(Work item):
Please retype the listing below exactly, from its opening line through the line where "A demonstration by" appears.

(Material provided):
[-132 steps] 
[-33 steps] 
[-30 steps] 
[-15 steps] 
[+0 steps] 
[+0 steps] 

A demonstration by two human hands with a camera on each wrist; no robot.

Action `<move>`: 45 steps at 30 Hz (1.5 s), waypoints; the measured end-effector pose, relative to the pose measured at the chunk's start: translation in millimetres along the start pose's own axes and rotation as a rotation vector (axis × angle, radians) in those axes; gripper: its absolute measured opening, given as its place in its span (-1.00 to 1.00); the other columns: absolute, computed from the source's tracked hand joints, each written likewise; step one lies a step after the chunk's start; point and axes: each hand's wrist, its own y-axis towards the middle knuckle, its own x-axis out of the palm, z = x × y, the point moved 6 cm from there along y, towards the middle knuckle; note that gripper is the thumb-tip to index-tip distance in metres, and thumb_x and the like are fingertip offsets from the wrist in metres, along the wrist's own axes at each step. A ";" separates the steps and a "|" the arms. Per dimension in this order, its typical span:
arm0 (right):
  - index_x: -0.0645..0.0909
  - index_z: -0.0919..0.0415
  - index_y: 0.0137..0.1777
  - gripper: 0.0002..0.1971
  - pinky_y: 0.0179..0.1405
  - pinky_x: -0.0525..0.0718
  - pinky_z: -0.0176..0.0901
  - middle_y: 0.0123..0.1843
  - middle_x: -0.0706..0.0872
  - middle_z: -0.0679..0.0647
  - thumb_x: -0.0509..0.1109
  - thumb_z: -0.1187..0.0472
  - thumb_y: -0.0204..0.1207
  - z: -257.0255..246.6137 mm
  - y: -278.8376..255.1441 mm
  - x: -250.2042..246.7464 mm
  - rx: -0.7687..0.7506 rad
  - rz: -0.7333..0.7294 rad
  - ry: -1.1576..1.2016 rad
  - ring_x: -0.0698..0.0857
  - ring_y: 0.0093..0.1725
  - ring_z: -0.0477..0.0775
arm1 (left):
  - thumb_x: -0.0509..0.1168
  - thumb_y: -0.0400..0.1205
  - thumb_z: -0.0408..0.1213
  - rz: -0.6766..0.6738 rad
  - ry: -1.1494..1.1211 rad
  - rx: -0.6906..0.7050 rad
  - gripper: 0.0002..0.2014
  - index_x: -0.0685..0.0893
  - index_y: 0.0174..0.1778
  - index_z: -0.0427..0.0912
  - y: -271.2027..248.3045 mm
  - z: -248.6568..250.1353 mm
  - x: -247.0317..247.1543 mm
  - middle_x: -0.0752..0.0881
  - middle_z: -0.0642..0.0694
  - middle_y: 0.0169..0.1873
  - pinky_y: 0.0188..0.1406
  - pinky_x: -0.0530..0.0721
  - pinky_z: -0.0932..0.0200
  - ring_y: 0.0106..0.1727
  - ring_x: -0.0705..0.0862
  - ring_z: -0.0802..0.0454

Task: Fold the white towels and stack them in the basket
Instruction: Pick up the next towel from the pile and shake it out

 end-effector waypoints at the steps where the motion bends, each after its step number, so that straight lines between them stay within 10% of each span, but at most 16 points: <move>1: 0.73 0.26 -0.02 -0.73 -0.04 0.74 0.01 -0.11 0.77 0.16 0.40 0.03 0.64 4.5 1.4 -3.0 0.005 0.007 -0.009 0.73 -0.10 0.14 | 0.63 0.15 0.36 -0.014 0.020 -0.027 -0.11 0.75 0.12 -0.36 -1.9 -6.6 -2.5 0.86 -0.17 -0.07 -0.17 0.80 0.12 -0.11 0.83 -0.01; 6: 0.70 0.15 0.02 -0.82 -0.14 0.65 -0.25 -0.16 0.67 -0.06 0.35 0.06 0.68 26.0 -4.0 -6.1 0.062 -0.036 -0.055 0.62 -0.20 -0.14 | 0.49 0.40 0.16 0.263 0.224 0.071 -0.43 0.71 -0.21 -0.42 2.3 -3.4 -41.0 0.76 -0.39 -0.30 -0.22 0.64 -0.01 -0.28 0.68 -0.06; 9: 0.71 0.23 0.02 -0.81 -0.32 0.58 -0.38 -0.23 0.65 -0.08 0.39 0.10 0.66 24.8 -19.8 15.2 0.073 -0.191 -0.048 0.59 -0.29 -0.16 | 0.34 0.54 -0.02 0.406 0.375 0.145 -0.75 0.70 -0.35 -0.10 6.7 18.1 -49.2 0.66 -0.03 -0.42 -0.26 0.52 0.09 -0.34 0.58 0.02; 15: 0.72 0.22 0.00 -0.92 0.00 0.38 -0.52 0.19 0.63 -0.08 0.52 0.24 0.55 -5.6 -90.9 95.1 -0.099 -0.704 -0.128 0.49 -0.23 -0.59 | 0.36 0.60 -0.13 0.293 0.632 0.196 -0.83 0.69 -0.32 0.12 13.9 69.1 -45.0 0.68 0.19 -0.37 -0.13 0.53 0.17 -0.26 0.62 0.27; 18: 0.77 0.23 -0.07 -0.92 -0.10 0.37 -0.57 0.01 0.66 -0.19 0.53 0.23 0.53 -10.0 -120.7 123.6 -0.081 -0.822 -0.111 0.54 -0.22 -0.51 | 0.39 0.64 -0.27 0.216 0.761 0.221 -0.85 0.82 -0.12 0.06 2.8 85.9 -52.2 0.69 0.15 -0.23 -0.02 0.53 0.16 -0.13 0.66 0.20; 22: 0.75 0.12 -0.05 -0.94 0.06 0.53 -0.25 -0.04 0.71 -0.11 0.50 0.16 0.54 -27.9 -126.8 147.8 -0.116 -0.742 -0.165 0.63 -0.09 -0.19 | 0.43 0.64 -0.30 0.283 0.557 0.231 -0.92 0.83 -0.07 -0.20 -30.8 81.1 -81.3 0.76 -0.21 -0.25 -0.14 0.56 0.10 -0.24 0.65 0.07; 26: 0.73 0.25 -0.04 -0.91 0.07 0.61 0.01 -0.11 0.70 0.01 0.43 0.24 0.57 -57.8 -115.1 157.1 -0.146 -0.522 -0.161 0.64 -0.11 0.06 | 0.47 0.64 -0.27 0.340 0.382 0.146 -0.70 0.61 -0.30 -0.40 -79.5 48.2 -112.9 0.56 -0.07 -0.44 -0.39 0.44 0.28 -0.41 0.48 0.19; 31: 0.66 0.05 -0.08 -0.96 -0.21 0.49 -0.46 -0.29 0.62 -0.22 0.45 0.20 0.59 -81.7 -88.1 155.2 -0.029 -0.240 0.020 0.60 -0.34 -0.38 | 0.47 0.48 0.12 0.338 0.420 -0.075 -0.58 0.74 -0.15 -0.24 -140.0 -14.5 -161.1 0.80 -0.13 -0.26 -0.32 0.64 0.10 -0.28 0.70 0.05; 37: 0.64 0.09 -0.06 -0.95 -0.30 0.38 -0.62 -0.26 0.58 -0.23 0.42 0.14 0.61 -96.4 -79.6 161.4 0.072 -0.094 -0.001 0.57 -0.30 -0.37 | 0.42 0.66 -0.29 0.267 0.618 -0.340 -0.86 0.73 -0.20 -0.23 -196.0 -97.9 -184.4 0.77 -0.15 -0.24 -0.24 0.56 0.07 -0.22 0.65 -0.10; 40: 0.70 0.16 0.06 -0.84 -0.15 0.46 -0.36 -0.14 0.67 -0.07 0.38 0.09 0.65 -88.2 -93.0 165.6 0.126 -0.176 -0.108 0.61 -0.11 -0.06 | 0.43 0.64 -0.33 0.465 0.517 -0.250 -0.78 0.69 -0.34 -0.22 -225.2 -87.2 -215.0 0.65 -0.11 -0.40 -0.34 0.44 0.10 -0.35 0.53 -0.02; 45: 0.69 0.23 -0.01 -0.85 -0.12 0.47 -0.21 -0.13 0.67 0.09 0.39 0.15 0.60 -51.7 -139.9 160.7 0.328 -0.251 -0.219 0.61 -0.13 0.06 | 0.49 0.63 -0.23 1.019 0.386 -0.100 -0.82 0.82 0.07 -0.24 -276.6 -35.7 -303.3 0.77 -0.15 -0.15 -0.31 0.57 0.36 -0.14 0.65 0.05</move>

(Solution for this task):
[-132 steps] 
[-33 steps] 
[-30 steps] 
[-15 steps] 
[+0 steps] 
[+0 steps] 

A demonstration by two human hands with a camera on each wrist; no robot.

The output is complete.